Although this does mean that bitwise operations create new objects.

Once inline enums are implemented in Kotlin, we'll get the type-safety without the allocations.



### Commands

Every command's function pointer has been explicitly loaded using `vkGetDeviceProcAddr` and `vkGetInstanceProcAddr` for optimal command calling performance.

This also means you don't need to have the [Vulkan SDK](https://vulkan.lunarg.com/sdk/home) installed to get started with kgl-vulkan.



At the moment every core and extension (non-platform specific) command has been implemented as a member function/property of a handle class.

In most cases it is a member of the last of the first consecutive handles in the parameter list.

In other cases, it is moved to a handle class that makes the most sense.

```C

VkResult vkMapMemory(VkDevice device, VkDeviceMemory memory, VkDeviceSize offset, VkDeviceSize size, VkMemoryMapFlags flags, void** ppData);

```

```kotlin

fun DeviceMemory.map(offset: ULong, size: ULong, flags: VkFlag? = null): IoBuffer

```

or

```C++

VkResult vkEnumeratePhysicalDevices(VkInstance instance, uint32_t* pPhysicalDeviceCount, VkPhysicalDevice* pPhysicalDevices);

```

```kotlin

val Instance.physicalDevices: List

```



### GLFW Example

```kotlin

val window = Window(1080, 720, "Sample!") {

    clientApi = ClientApi.None

    resizable = false

    visible = true

}



val (width, height) = window.size

val mode = Glfw.primaryMonitor!!.videoMode

window.position = ((mode.width - width) / 2) to ((mode.height - height) / 2)

```



## Limitations

- OpenGL is only supported on native targets.

- Only core OpenGL is supported and is loaded on the first gl function call.

- Platform specific extensions have not been implemented yet.
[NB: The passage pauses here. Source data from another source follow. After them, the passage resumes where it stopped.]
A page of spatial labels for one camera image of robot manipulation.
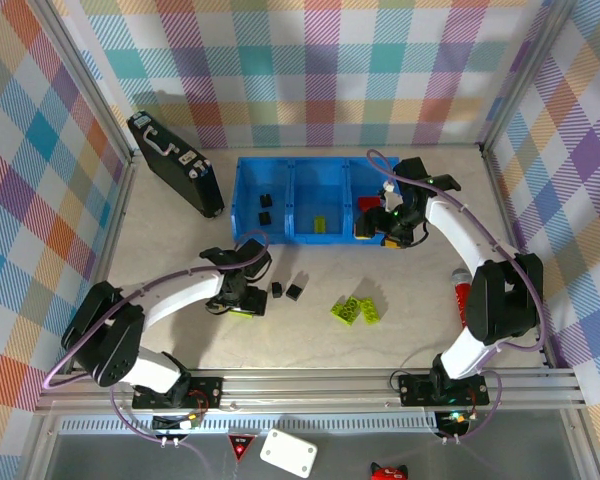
red warning sign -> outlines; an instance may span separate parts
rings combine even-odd
[[[229,435],[229,441],[231,442],[233,453],[236,455],[236,460],[238,462],[247,452],[247,449],[254,438],[256,438],[254,435]]]

blue bin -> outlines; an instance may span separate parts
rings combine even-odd
[[[259,228],[271,243],[379,245],[381,235],[354,238],[353,224],[361,214],[358,197],[377,195],[385,179],[365,157],[242,157],[231,205],[233,236]],[[260,195],[266,193],[273,206],[263,209]],[[271,225],[260,226],[263,211]],[[314,233],[317,216],[325,218],[326,233]]]

plaid backdrop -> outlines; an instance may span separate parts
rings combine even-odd
[[[551,2],[55,3],[121,122],[239,147],[474,143]]]
[[[600,0],[579,3],[496,154],[516,236],[544,260],[551,340],[600,439]]]
[[[25,0],[0,1],[0,479],[86,293],[122,165]]]

white floor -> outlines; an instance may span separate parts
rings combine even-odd
[[[500,236],[504,227],[477,148],[383,148],[400,158],[421,156],[433,175],[450,173],[458,194]],[[363,156],[363,148],[232,149],[205,152],[213,162],[225,204],[231,203],[240,156]],[[191,305],[151,327],[143,345],[167,351],[186,366],[214,367],[429,367],[461,325],[451,272],[462,261],[434,228],[429,239],[409,250],[363,246],[272,246],[271,281],[307,281],[298,302],[269,297],[264,317],[215,317],[202,303]],[[137,283],[190,264],[206,248],[231,248],[230,214],[207,220],[141,164],[109,280]],[[374,299],[382,320],[362,316],[347,327],[329,313],[349,295]],[[520,339],[532,344],[531,335]],[[541,365],[539,354],[506,351],[497,367]]]
Mostly because of [this](https://youtrack.jetbrains.com/issue/KT-27801).

- Support for pNext has not been implemented yet.

- Some parts of the api that use an `IoBuffer` have not yet been implemented as it requires bespoke design.

- Documentation is partially generated.

- Until the bulk of library is under codegen, only version `1.1.92` will be supported.